→ INSTRUCTIONS TO FOLLOW: From the data that follows, set down exactly the lines from the one with "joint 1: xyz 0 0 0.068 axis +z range" through the one with "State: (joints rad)", counting both. Pictures stay out.

→ Excerpts from a dataset:
◆ ◆ ◆ ◆ ◆
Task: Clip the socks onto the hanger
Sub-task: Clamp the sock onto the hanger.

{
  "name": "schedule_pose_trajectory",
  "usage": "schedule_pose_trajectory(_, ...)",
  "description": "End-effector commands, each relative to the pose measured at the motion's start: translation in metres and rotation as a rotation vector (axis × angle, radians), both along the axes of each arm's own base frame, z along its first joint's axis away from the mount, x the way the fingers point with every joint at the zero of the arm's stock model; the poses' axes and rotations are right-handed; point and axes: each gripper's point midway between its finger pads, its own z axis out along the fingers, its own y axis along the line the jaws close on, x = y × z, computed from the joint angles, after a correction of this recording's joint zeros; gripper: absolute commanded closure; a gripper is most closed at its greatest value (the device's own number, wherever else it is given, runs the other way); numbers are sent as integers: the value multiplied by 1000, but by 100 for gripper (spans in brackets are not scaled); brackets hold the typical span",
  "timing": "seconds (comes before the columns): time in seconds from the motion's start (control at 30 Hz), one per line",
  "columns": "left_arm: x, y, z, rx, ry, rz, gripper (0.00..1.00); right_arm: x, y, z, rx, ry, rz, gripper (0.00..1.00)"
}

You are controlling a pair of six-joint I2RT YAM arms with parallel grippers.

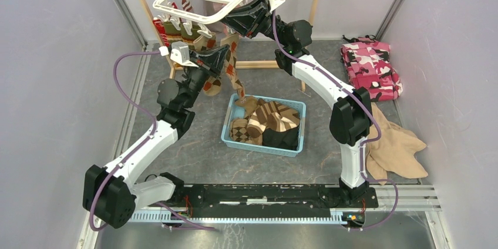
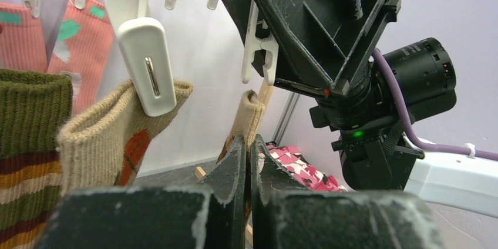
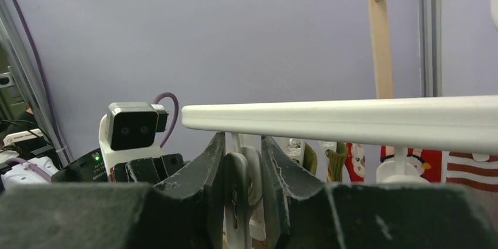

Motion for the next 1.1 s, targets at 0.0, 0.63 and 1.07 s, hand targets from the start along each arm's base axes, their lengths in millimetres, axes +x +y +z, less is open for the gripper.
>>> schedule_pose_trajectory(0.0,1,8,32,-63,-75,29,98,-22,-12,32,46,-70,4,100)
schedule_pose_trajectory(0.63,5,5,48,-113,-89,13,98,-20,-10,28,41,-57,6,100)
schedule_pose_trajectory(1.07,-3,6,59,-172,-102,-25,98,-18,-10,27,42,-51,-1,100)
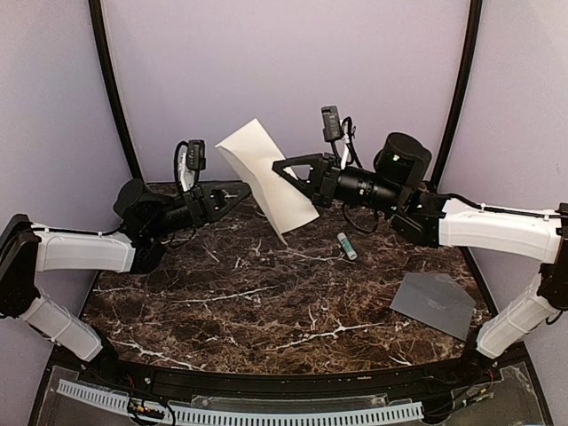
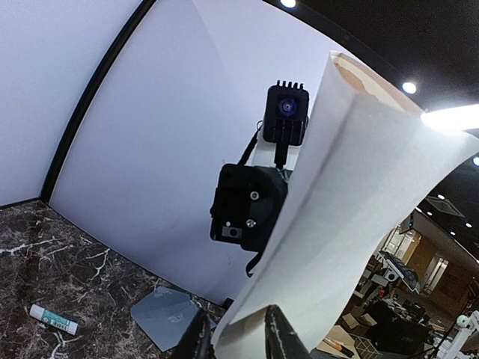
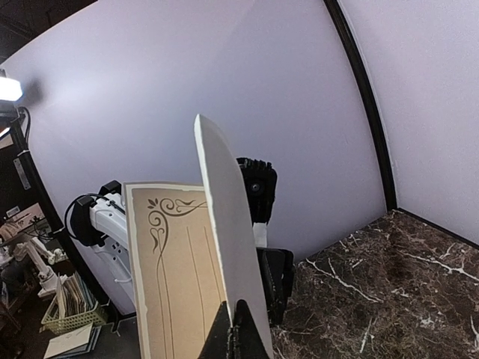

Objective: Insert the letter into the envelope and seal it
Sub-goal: Fold the letter.

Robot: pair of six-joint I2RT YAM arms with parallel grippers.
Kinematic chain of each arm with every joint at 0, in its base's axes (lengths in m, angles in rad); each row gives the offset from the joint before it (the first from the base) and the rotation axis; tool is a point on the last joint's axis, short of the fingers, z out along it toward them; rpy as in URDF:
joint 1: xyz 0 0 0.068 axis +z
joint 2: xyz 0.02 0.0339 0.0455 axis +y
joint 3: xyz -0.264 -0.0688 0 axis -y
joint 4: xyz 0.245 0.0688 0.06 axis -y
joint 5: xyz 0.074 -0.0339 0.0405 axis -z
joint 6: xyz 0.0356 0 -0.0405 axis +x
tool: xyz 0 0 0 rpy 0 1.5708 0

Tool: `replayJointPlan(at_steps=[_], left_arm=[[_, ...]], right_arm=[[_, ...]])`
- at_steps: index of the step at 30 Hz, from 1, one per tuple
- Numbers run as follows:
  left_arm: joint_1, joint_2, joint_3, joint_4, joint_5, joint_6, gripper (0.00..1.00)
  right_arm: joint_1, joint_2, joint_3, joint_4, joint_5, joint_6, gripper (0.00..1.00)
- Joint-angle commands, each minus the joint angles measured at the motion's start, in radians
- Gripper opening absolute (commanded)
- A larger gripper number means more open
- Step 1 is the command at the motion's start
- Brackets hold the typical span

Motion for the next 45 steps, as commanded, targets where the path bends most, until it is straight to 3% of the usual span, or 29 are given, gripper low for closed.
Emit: replayJointPlan(at_steps=[1, 7, 12, 15, 27, 37, 39, 45], left_arm=[[-0.004, -0.005, 0.006, 0.054, 0.022, -0.006, 0.21], [-0.003, -0.002, 0.006, 0.075, 0.032, -0.015, 0.18], [-0.004, 0.008, 0.009, 0.076, 0.04, -0.023, 0.39], [-0.004, 0.013, 0.013, 0.082, 0.041, -0.03, 0.42], [-0.004, 0.02, 0.008, 0.114, 0.04, -0.046, 0.12], [-0.003, 0.016, -0.001, 0.123, 0.043, -0.053, 0.0], [-0.003, 0.014, -0.007, 0.123, 0.042, -0.054, 0.0], [-0.003, -0.007, -0.019, 0.105, 0.038, -0.035, 0.0]], right_arm=[[-0.012, 0.009, -0.013, 0.074, -0.037, 0.031, 0.0], [-0.031, 0.02, -0.03, 0.122, -0.071, 0.076, 0.0], [-0.034, 0.034, -0.025, 0.122, -0.101, 0.089, 0.0], [-0.035, 0.038, -0.024, 0.125, -0.111, 0.092, 0.0], [-0.034, 0.036, -0.033, 0.128, -0.088, 0.094, 0.0], [-0.045, 0.024, -0.048, 0.127, -0.065, 0.111, 0.01], [-0.049, 0.015, -0.056, 0.136, -0.06, 0.116, 0.1], [-0.081, -0.047, -0.112, 0.164, -0.039, 0.138, 0.5]])
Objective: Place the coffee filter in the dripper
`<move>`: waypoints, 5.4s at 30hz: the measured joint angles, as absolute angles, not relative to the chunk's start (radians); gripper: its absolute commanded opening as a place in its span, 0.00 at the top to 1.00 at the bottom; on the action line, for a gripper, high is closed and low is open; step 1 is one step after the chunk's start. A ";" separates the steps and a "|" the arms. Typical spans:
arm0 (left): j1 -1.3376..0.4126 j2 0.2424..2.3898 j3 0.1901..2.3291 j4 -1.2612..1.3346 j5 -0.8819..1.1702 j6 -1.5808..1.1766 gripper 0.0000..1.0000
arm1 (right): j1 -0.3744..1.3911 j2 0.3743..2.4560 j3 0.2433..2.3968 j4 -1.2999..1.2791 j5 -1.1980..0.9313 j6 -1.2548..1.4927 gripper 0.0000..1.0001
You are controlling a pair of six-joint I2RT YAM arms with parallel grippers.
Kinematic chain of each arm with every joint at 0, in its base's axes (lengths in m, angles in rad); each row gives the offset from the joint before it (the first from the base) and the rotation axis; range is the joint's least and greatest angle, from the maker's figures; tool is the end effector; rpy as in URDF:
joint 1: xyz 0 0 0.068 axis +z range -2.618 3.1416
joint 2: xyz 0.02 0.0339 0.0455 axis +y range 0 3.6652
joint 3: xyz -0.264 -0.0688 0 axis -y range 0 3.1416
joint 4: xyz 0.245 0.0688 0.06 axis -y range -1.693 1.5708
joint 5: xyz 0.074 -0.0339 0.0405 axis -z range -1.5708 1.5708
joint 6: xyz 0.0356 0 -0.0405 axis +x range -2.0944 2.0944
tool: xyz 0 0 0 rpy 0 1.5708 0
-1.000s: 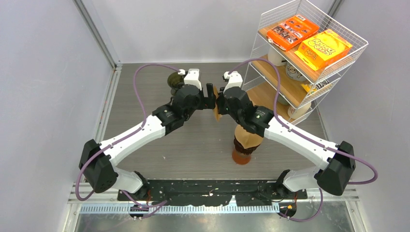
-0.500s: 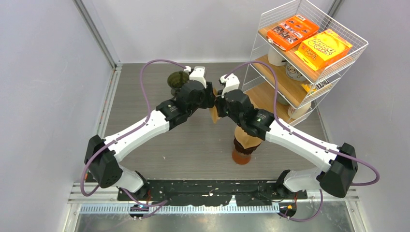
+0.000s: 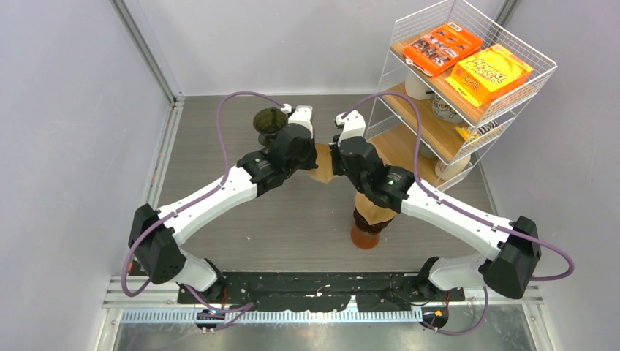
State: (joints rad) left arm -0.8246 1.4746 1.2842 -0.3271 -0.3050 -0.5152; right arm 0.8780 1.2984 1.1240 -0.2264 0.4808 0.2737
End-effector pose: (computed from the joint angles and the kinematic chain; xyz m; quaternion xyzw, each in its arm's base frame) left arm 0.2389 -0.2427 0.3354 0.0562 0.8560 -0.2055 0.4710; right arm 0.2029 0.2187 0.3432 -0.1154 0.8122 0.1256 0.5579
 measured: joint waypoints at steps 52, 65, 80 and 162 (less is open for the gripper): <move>-0.831 1.341 1.269 -0.559 -0.217 -0.390 0.58 | 0.881 1.294 1.192 -0.405 0.350 0.091 0.95; -0.831 1.324 1.256 -0.559 -0.220 -0.418 1.00 | 0.881 1.278 1.192 -0.399 0.336 0.136 0.58; -0.731 1.346 1.436 -0.646 -0.314 -0.443 1.00 | 0.881 1.006 1.029 -0.156 0.350 0.154 0.05; -0.311 1.926 2.228 -1.036 0.007 -0.230 0.47 | 0.875 1.002 1.021 -0.323 0.809 0.133 0.05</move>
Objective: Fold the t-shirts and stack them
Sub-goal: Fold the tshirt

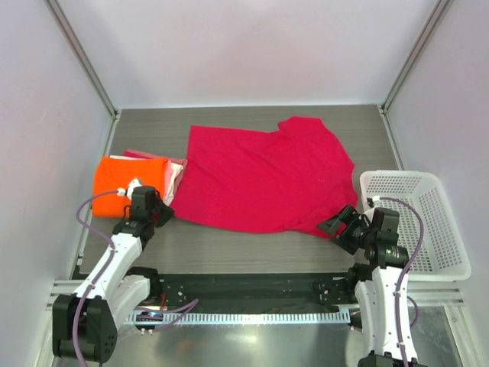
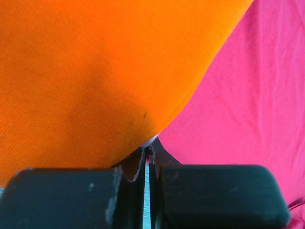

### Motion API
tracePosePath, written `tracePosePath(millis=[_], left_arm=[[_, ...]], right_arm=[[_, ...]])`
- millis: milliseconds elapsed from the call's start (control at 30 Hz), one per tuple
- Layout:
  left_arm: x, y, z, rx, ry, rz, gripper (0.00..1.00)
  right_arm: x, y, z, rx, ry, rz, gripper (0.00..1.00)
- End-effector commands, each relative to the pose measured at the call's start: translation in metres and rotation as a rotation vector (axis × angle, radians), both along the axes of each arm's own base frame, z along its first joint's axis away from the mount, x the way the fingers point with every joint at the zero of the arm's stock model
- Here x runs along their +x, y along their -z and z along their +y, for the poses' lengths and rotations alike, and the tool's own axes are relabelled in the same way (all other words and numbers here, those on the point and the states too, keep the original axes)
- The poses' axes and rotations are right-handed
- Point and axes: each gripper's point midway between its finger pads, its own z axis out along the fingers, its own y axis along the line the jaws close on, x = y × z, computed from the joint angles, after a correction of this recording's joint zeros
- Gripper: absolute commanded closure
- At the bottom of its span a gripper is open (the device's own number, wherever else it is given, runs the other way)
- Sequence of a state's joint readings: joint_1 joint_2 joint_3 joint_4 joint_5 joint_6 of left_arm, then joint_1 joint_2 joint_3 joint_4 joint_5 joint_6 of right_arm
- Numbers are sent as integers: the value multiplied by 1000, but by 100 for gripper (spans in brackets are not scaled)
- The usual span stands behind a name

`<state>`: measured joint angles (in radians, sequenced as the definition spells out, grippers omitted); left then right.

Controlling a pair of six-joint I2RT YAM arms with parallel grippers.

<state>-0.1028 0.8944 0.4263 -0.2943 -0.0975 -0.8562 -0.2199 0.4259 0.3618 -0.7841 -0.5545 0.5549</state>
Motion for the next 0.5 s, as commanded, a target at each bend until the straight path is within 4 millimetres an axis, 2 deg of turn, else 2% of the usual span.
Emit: tracePosePath(millis=[0, 67, 100, 167, 200, 267, 300, 333, 367, 400, 467], left_arm=[[5, -4, 5, 26, -16, -37, 100], [5, -5, 6, 30, -15, -44, 100], [4, -4, 7, 37, -11, -41, 100], [4, -5, 7, 41, -7, -46, 100], [4, -5, 7, 45, -4, -45, 100], [4, -5, 7, 50, 0, -44, 100], [4, -4, 7, 50, 5, -40, 100], [5, -5, 7, 54, 8, -39, 100], [5, -6, 6, 53, 13, -37, 100], [5, -6, 6, 54, 17, -34, 100], [5, -8, 6, 55, 19, -26, 100]], right_arm=[[21, -13, -13, -33, 62, -47, 19], [36, -18, -14, -17, 76, -53, 26], [45, -21, -16, -23, 76, -77, 35], [56, -28, -19, -41, 77, -74, 41], [62, -23, -20, -42, 72, -41, 43], [80, -32, -27, -110, 91, -63, 44], [86, -27, -30, -142, 91, -42, 44], [93, -24, -41, -204, 128, -29, 44], [101, -31, -39, -225, 115, -43, 45], [106, -23, -41, -249, 114, -8, 46], [116, -21, -47, -310, 129, 2, 47]])
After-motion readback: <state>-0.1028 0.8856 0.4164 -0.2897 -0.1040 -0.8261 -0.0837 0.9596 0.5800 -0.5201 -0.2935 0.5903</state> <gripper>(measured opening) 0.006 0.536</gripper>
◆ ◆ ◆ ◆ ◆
→ ANSWER FOR THIS EXERCISE:
joint 1: xyz 0 0 0.068 axis +z range -2.618 3.1416
joint 2: xyz 0.02 0.0339 0.0455 axis +y range 0 3.6652
joint 3: xyz -0.264 -0.0688 0 axis -y range 0 3.1416
joint 4: xyz 0.245 0.0688 0.06 axis -y range -1.693 1.5708
joint 5: xyz 0.074 -0.0339 0.0405 axis -z range -1.5708 1.5708
joint 6: xyz 0.0356 0 -0.0405 axis +x range -2.0944 2.0944
tool: xyz 0 0 0 rpy 0 1.5708 0
-1.000s: 
-0.500s: 
+0.000s: 
State: (joints rad) left arm -0.8246 1.4746 1.2842 -0.3271 -0.3050 -0.5152; right arm 0.8780 1.2984 1.1240 -0.2264 0.4808 0.2737

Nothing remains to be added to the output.